1. INTRODUÇÃO
A partir do momento em que nascemos, todas as superfícies do nosso corpo são colonizadas por uma vasta gama de espécies microbianas, conhecidas coletivamente como microbiota. Os micróbios são passados verticalmente de mãe para filho durante o nascimento e, posteriormente, são obtidos por transferência horizontal do ambiente. Quando chegamos à idade adulta, já abrigamos trilhões de células microbianas que representam milhares de espécies de bactérias, além de fungos, arqueias e vírus. A composição precisa de nossa microbiota é moldada por fatores ambientais que resultam em repertórios microbianos tão únicos para o indivíduo quanto nossas impressões digitais. Nossos micróbios comensais são mais do que meros passageiros silenciosos que habitam nossas superfícies corporais; eles desempenham papéis essenciais no desenvolvimento e função imune, metabolismo, fisiologia e até função cerebral (MCCOY e THOMSON, 2018, p. 2519). A grande maioria da microbiota está localizada no trato gastrointestinal, mas locais como a pele ou a cavidade oral também hospeda uma grande quantidade de micróbios (KHOSRAVI et al. 2014).

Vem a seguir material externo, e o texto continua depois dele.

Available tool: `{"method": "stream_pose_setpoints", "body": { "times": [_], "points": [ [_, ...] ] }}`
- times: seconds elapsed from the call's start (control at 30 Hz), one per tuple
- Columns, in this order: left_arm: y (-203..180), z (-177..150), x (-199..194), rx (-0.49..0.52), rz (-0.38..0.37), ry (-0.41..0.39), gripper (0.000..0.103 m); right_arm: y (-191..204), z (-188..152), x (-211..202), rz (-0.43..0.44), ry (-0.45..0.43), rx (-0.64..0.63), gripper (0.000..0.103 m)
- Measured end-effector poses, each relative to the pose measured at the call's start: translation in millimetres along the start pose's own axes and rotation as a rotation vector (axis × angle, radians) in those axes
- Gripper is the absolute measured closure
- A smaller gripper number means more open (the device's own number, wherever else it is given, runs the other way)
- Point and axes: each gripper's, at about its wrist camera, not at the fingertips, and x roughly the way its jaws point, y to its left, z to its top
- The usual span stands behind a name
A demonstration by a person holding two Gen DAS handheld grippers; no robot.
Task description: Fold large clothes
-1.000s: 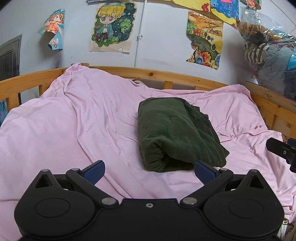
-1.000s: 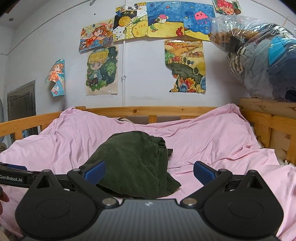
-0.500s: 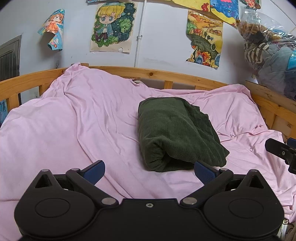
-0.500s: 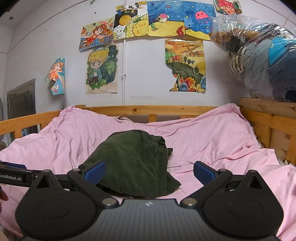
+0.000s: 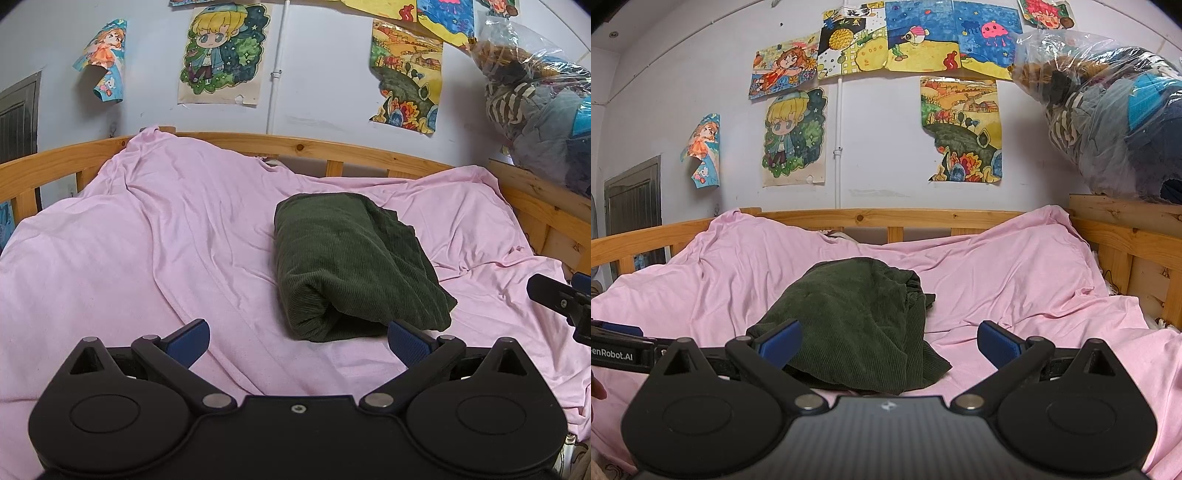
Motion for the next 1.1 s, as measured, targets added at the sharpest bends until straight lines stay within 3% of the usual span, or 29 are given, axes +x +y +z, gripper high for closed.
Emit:
{"method": "stream_pose_setpoints", "body": {
  "times": [1.1],
  "points": [
    [-0.9, 1.3, 0.2, 0.009, -0.006, 0.005, 0.001, -0.6, -0.4, 0.5, 0.001, 0.002, -0.002, 0.0]
  ]
}}
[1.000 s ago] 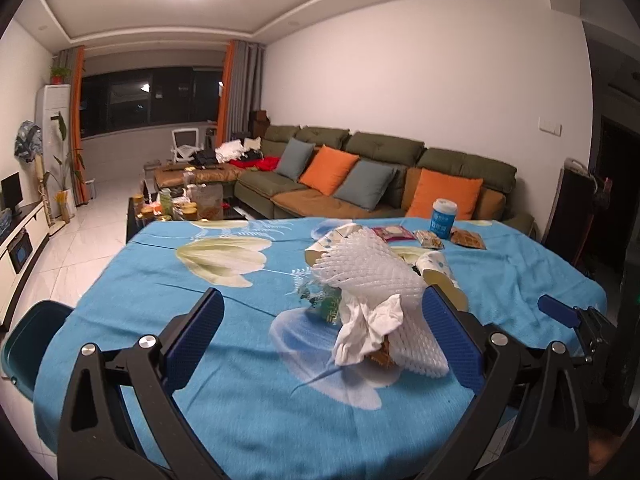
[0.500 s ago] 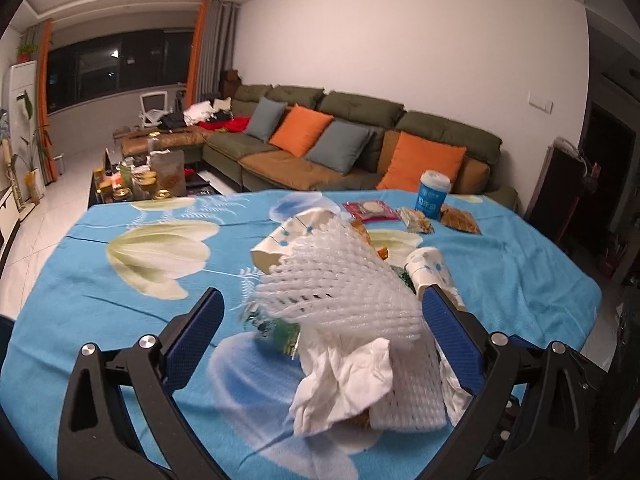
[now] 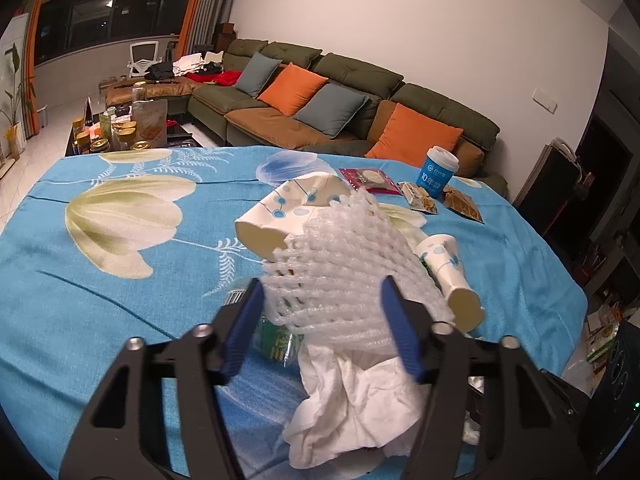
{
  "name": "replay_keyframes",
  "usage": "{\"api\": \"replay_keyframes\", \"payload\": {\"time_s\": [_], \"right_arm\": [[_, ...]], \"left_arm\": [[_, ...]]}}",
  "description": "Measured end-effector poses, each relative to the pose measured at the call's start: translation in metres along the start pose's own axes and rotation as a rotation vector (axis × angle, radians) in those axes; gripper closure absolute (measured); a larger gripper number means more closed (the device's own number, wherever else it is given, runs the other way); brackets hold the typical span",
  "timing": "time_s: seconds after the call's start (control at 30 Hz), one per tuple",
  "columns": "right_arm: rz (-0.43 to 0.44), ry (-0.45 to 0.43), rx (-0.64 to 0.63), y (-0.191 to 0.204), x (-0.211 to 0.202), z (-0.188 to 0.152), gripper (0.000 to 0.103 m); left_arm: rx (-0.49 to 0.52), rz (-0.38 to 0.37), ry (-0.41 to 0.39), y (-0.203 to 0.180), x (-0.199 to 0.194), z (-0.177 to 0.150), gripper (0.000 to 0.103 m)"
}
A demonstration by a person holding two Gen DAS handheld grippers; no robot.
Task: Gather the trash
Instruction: 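Grasp the white foam net with the left gripper while the right gripper grasps the tissue, then carry foam net and tissue to the teal bin and open both grippers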
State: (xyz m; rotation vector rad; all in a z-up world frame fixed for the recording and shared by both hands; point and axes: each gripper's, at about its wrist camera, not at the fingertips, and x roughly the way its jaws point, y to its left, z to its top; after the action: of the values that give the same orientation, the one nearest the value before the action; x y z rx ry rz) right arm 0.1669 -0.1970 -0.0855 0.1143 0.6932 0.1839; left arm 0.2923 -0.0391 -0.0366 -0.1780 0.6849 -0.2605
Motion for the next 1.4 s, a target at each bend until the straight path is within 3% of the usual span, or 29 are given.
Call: {"api": "replay_keyframes", "payload": {"time_s": [0.1, 0.17, 0.27, 0.43, 0.7, 0.83, 1.07, 1.4], "right_arm": [[0.01, -0.006, -0.003, 0.002, -0.003, 0.0, 0.08], [0.019, -0.004, 0.001, 0.004, -0.005, 0.0, 0.086], [0.021, -0.011, -0.002, 0.006, -0.009, 0.0, 0.089], [0.02, -0.035, -0.005, 0.009, -0.023, -0.001, 0.092], [0.009, -0.098, -0.019, 0.013, -0.046, 0.009, 0.093], [0.021, -0.146, -0.039, 0.018, -0.059, 0.021, 0.093], [0.086, -0.208, -0.116, 0.049, -0.071, 0.044, 0.093], [0.326, -0.227, -0.262, 0.145, -0.061, 0.075, 0.093]], "left_arm": [[-0.002, -0.014, 0.0, 0.001, -0.002, 0.0, 0.063], [0.007, -0.027, 0.001, 0.0, -0.003, 0.0, 0.078], [0.005, -0.051, -0.011, 0.001, -0.007, 0.002, 0.089], [-0.016, -0.095, -0.059, -0.001, -0.028, 0.005, 0.09], [-0.035, -0.143, -0.198, -0.003, -0.093, 0.023, 0.091], [-0.038, -0.112, -0.268, 0.005, -0.13, 0.023, 0.091], [-0.08, 0.007, -0.359, 0.041, -0.204, 0.008, 0.091], [-0.192, 0.243, -0.448, 0.12, -0.308, -0.027, 0.091]]}}
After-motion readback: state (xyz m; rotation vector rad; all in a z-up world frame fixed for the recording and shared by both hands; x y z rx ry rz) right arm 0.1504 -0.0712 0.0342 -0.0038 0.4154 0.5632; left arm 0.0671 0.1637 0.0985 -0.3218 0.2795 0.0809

Foi demonstrado que bactérias intestinais específicas ou produtos bacterianos suprimem a inflamação intestinal (por exemplo, colite) em camundongos através de uma variedade de mecanismos imunológicos (ATARASHI et al., 2013, RODADA e MAZMANIANA, 2010, SMITH et al., 2013). Além disso, o impacto dos micróbios comensais nas respostas imunes do hospedeiro não se limita às interfaces da mucosa, mas se 
estende aos compartimentos sistêmicos; os micróbios intestinais regulam as respostas imunes que influenciam a autoimunidade específica de órgão em modelos animais de esclerose múltipla, artrite reumatoide e diabetes tipo 1 (LEE et al., 2011, MARKLE et al., 2013, WU et al., 2010). Embora numerosos exemplos ilustrem como a microbiota contribui para a função imune nos locais mucoso e sistêmico, pouco se sabe sobre as influências das bactérias intestinais no desenvolvimento celular nos tecidos imunes primários.
O sistema imunológico começa a se desenvolver no útero, mas a maturação completa requer sinais genéticos e ambientais que moldam ainda mais a imunidade após o nascimento. As células linfoides e mieloides desenvolvem-se amplamente a partir de células-tronco hematopoiéticas (HSCs) nos tecidos primários, onde sinais moleculares orquestram a diferenciação de células imunes de HSCs não comprometidos e células progenitoras via regulação de fatores de transcrição e modificações epigenéticas (WEISSMAN, 1994). Além disso, certas populações de fagócitos (incluindo células de Langerhans e microglia), derivadas de precursores embrionários, são mantidas independentemente dos HSCs (SIEWEKE e ALLEN, 2013).
Contribuições genéticas (isto é, pistas moleculares codificadas pelo genoma hospedeiro) para as vias de comprometimento da linhagem que controlam o repertório mieloide são bem estudadas (GEORGOPOULOS, 2002). No entanto, fatores ambientais que influenciam a hematopoiese não foram amplamente definidos. Com base em dados emergentes que mostram que a microbiota representa um fator ambiental integral na formação de inúmeras características do sistema imunológico, conclui-se que as bactérias intestinais podem estar controlando a imunidade central (KHOSRAVI et al. 2014). Foi observado que o uso indiscriminado de antibióticos causa uma disbiose induzida da microbiota levando a alterações nas linhagens hematopoiéticas, com a supressão de progenitores multipotentes (JOSEFSDOTTIR, 2017). Os micróbios comensais promovem a manutenção de células mieloides derivadas de HSC e embriões durante condições de estado estacionário. A ausência de micróbios comensais leva a defeitos em várias populações de células imunes inatas (incluindo neutrófilos, monócitos e macrófagos) em locais sistêmicos (KHOSRAVI et al. 2014).